Wednesday, September 15, 2010

HP Business Service Automation portfolio gives IT the tools it needs to compete with clouds

HP is pushing the automation card again with new tools for hybrid IT environments. The company today announced “enhanced automation solutions” that set the stage for lower-cost business application deployment -- whether those apps are deployed traditionally, virtually or via a cloud.

HP’s latest Business Service Automation (BSA) enhancements beef up its solutions for hybrid IT environments, which the company defines as any combination of on-premise, off-premise, physical and virtual scenarios, including cloud computing. [Disclosure: HP is a sponsor of BriefingsDirect podcasts.]

HP has identified a strong need in the enterprise, which is why it’s moving so fast on the BSA front. Although hybrid IT environments can increase a business’s agility and speed time to market, they also increase complexity, risk and costs by creating IT silos -- if the environment isn’t holistically managed. HP’s new BSA software enhancements work to take the “if” out of the equation.

A 360-degree hybrid solution

Today’s BSA announcement builds on HP’s recent cloud announcements for hybrid IT environments. The just-announced software enhances the HP’s BSA portfolio to offer unified server, network, storage, and application management. The goal is to break down IT silos to simplify application development and hybrid IT management.

HP is promising financial returns for companies that adopt its solutions. According to a June 2010 ExpertROI Spotlight conducted by IDC on behalf of HP, organizations that deploy HP BSA solutions can realize up to $4.82 in benefits for every IT dollar invested, reduce annual IT costs by up to $24,000 per 100 end users, and reduce outsourcing costs by 40 percent to 80 percent.

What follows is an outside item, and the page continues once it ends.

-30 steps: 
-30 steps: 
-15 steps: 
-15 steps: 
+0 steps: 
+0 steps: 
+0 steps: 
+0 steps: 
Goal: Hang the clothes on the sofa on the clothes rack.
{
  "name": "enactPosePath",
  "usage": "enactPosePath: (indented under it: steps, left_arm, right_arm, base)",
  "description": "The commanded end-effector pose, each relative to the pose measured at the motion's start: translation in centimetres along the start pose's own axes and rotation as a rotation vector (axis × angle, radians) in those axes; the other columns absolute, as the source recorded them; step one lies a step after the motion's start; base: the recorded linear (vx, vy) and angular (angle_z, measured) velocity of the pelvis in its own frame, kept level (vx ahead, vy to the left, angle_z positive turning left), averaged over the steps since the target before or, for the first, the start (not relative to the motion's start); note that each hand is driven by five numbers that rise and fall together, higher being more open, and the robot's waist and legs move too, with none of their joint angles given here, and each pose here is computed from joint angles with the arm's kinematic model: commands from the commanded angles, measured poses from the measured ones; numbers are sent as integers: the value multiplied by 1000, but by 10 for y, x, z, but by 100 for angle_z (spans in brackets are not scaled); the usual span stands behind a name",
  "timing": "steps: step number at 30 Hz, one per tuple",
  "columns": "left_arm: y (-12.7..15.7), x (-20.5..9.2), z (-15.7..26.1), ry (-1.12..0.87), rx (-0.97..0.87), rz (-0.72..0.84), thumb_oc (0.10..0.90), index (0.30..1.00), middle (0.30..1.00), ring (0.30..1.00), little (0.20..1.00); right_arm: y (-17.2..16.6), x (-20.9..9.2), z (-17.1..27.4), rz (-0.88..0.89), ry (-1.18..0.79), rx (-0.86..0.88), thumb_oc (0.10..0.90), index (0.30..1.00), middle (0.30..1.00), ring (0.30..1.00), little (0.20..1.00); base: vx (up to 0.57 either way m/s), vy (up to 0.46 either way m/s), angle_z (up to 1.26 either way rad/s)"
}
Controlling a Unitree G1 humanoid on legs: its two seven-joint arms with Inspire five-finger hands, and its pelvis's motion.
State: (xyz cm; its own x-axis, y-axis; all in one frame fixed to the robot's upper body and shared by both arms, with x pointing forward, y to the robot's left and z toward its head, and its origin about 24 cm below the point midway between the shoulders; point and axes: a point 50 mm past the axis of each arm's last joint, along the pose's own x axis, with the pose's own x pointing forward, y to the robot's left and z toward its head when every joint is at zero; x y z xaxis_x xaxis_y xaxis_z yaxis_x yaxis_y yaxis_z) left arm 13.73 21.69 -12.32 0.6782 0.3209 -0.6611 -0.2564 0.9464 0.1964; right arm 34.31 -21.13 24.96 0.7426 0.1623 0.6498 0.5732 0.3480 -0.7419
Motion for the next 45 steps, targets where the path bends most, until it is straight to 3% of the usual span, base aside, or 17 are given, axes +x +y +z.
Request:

Organizations are seeking solutions that deliver business applications and services with greater agility, speed and at the lowest cost to the enterprise, regardless of their IT environment.



“Organizations are seeking solutions that deliver business applications and services with greater agility, speed and at the lowest cost to the enterprise, regardless of their IT environment,” says Erik Frieberg, vice president of Marketing, Software and Solutions at HP. “Clients can achieve up to 382 percent ROI by deploying HP’s leading automation software and leverage the benefits of new hybrid delivery models.”

HP’s acquisition of Stratavia has strengthened its automation portfolio by adding deployment, configuration and management solutions for enterprise databases, middleware and packaged applications. These solutions aim to bridge the gap between application development and operational teams. With Stratavia’s technology in its portfolio, HP said it can now provision all of the components, rapidly deploy changes and manage the ongoing configuration and compliance management.

Under the BSA hood

HP’s BSA portfolio now offers new capabilities in application deployment and risk mitigation, as well as better efficiency and productivity. For example, HP Server Automation 9.0 helps clients automate the entire server life cycle, control virtualization sprawl, and provide more flexible provisioning and deployment of applications. New Application Deployment Manager (ADM) functionality lets IT organizations automate the release process to bridge the gap between development, quality assurance and operations teams. HP said these enhancements can accelerate application deployment by up to 86 percent.

What’s more, HP Network Automation 9.0 now helps clients contain costs, mitigate risk and improve efficiency of the network by automating error-prone tasks, reducing outages and enforcing policies in real-time regardless of the environment. And HP Operations Orchestration 9.0 helps clients faced with constant alerts and siloed teams improve service quality across hybrid environments. It gives clients the ability to automate the IT processes required to support cloud computing initiatives.

HP Operations Orchestration software can help manage a hybrid infrastructure through a single view while HP Client Automation 7.8 helps clients reduce administration costs for managing physical and virtual machines through a single tool. And HP Storage Essentials 6.3 helps clients reduce complexity in hybrid environments, while improving storage utilization and controlling capacity growth.

IT needs to play at productivity better

The BSA offerings come at a crossroads for enterprise IT. The fact is that IT can no longer just compete against its own past practices and cost structures. There's a looming gulf between what IT costs the IT department to provide and what a small army of outside hosts is coming to market with. IT now needs to compete against the costs structures of pure-play cloud and SaaS providers and hosts.

The solution for IT to remain competitive, and to pick and choose what to retain and what to outsource, is to make all of its systems and apps perform better and more efficiently. And it also needs the governance and management to automate those apps and systems to keep complexity and costs in line.

Visibility, automation and management are essential for IT to stay in the game against hosts, MSPs, clouds, SaaS providers, etc. And the same management allows IT to function as the best broker of services, regardless of where the servers reside. This is clearly the target HP's BSA portfolio has in its sights.